Q34 of 37 · API testing

How would you build performance tests on top of your existing functional API test framework?

API testingSeniorapiperformancek6load-testingsenior

Short answer

Short answer: Reuse the functional auth, fixtures, and helpers, but call them from a load tool (k6, Locust, JMeter). Treat performance as a separate suite with separate SLAs (p95 < 500ms, error rate < 0.1%). Don't reuse functional assertions — performance tests assert on response time, not response correctness.

Detail

Functional and performance tests share request-shaping logic (auth, payloads) but diverge on assertion intent: functional asserts on correctness, performance on response time and throughput. Building on the functional suite saves duplicate work without conflating concerns.

The reuse boundary:

  • Reuse: auth helpers, fixture builders, request payloads, base URLs.
  • Don't reuse: functional assertions, per-test setup/teardown.

In Playwright + k6:

// shared/payloads.ts — used by both
export const sampleOrderPayload = (suffix: number) => ({
  items: [{ sku: 'SKU-1', qty: 1 }],
  customerEmail: `load-${suffix}@test`,
});
// k6 script
import http from 'k6/http';
import { check } from 'k6';
import { sampleOrderPayload, getToken } from './shared/load.js';

export const options = {
  scenarios: {
    steady: { executor: 'constant-arrival-rate', rate: 100, duration: '5m', preAllocatedVUs: 50 },
  },
  thresholds: {
    http_req_duration: ['p(95)<500', 'p(99)<1000'],
    http_req_failed: ['rate<0.001'],
  },
};

export function setup() {
  return { token: getToken() };
}

export default function (data) {
  const res = http.post(`${__ENV.BASE_URL}/orders`,
    JSON.stringify(sampleOrderPayload(__VU)), {
      headers: {
        Authorization: `Bearer ${data.token}`,
        'Content-Type': 'application/json',
      },
    });
  check(res, { '201': (r) => r.status === 201 });
}

SLAs as test thresholds:

  • p95 latency < 500ms.
  • p99 latency < 1000ms.
  • Error rate < 0.1%.
  • Throughput at target load >= 100 req/s.

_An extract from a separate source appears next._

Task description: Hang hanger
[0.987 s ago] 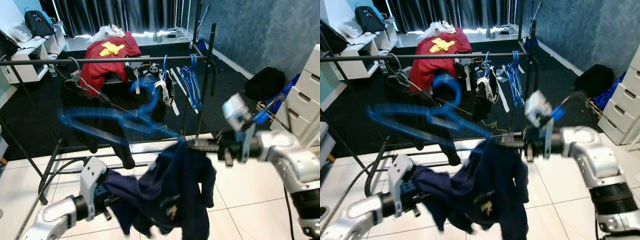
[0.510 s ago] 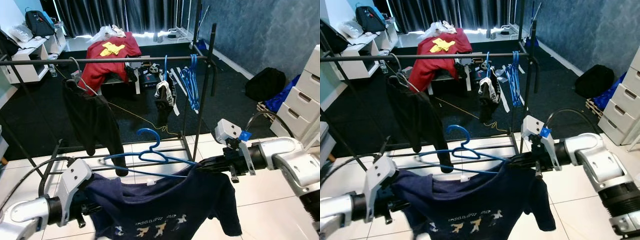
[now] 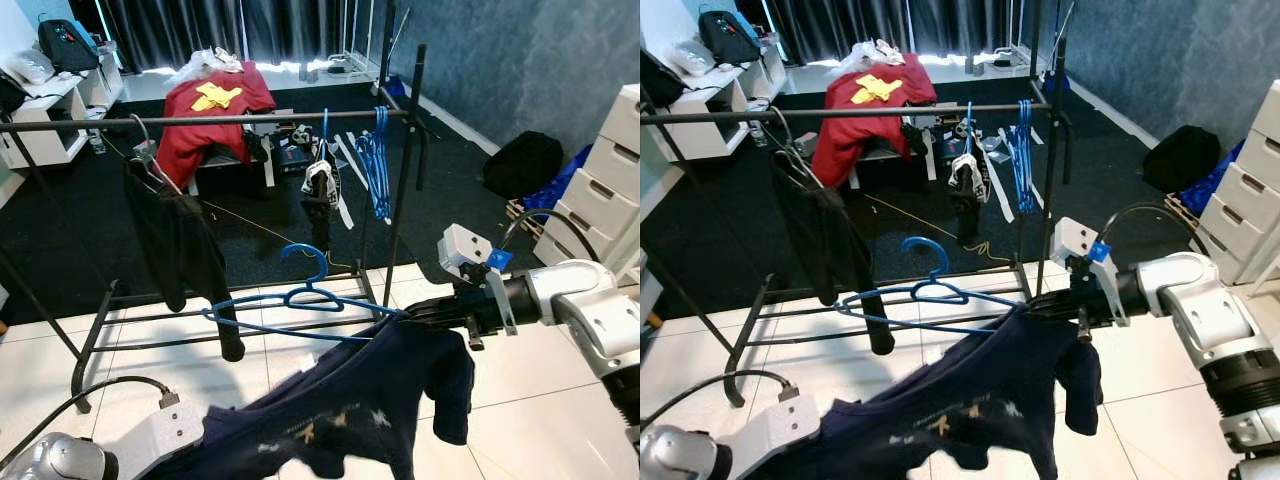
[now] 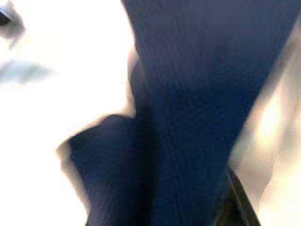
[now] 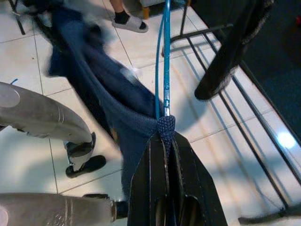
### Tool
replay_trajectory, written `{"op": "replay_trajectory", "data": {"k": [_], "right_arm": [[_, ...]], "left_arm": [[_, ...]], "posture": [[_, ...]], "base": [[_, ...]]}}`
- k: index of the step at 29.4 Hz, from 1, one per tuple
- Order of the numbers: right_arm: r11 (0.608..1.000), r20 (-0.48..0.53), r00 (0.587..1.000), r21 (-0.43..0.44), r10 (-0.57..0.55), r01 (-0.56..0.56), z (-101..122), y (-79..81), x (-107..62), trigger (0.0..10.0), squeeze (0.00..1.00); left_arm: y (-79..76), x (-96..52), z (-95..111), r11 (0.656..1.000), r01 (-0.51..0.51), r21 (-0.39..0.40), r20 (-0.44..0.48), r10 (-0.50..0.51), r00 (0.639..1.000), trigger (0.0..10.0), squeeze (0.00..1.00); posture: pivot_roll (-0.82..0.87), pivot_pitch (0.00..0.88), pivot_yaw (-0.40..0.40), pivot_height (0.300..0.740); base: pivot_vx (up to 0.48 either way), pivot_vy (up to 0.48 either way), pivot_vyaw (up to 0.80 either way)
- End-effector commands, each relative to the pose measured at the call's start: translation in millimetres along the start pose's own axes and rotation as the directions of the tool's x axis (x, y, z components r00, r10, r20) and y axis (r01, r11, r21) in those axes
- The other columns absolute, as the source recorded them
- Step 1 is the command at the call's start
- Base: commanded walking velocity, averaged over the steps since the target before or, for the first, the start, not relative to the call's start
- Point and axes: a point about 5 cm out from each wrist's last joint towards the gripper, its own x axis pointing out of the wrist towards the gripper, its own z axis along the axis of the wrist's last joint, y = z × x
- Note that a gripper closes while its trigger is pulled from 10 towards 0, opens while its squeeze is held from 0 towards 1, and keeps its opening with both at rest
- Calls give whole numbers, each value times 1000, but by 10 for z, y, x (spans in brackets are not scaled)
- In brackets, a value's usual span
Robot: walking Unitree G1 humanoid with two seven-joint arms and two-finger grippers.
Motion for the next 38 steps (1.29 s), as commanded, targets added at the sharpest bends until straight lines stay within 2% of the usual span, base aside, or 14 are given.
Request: {"op": "replay_trajectory", "data": {"k": [1,2,6,7,10,16,17,18,23,26,27,30,31,38], "right_arm": [[999,15,1000,-32,-11,12,58,-19,-29,0,0],[999,28,1000,-39,-8,9,76,-23,-19,0,0],[999,34,999,-48,-10,12,98,-43,-30,0,0],[999,35,999,-50,-12,14,100,-53,-32,0,0],[999,36,999,-53,-12,14,102,-66,-23,0,0],[998,43,999,-56,-8,10,111,-58,-15,0,0],[998,44,999,-56,-8,10,114,-58,-20,0,0],[998,45,999,-57,-8,11,117,-60,-24,0,0],[998,50,999,-62,-8,11,135,-62,-34,0,0],[998,48,999,-63,-10,13,126,-65,-34,0,0],[998,48,999,-63,-11,14,122,-65,-33,0,0],[998,47,999,-63,-12,15,118,-66,-34,0,0],[998,49,999,-63,-12,15,123,-64,-34,0,0],[994,64,994,-71,89,-85,200,32,-23,0,0]], "left_arm": [[57,-38,88,992,-6,-124,98,18,995,10000,0],[132,-53,-150,995,-98,-9,-106,97,990,10000,0],[154,-136,45,995,-92,-48,20,93,995,10000,0],[179,-155,215,990,-71,-126,164,91,982,10000,0],[238,-159,176,987,-163,5,56,162,985,10000,0],[320,-203,10,970,-239,41,-43,241,970,10000,0],[420,-242,38,953,-303,-18,8,303,953,2902,0],[482,-276,56,941,-333,-53,42,335,941,0,0],[726,-481,-100,867,-474,157,-107,492,864,0,0],[730,-530,84,890,-456,-4,45,456,889,0,0],[711,-572,150,908,-415,-53,100,419,903,7569,0],[686,-612,195,925,-372,-76,135,379,916,7569,0],[719,-660,177,917,-398,-26,109,398,911,10000,0],[635,-630,534,898,-397,189,275,340,899,10000,0]], "posture": [[-75,0,15,740],[-84,0,17,740],[-74,0,10,740],[-72,0,13,740],[-70,0,13,740],[-74,0,14,740],[-76,0,15,740],[-76,0,14,740],[-77,0,16,740],[-77,0,18,740],[-75,0,17,740],[-75,0,17,740],[-75,0,22,740],[-76,0,18,740]], "base": [[0,0,0],[0,0,0],[0,0,0],[0,0,0],[0,0,0],[0,0,0],[0,0,0],[0,0,0],[0,0,0],[0,0,0],[0,0,0],[0,0,0],[0,0,0],[0,0,0]]}}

If thresholds fail, k6 exits non-zero; CI fails the build. This makes performance regressions detectable.

Test scenarios to run:

  • Steady load — sustained target rate for 5-10 minutes. Catches "fine for 1 minute, dies at 5."
  • Ramp-up — 0 → target over 5 minutes. Catches scale-out / caching cold-start issues.
  • Spike — instant 5x load. Tests rate limits, queue depth, autoscaling response.
  • Soak — target load for 1 hour. Catches memory leaks, connection pool exhaustion.
  • Stress — increase load until failure. Tells you the actual ceiling.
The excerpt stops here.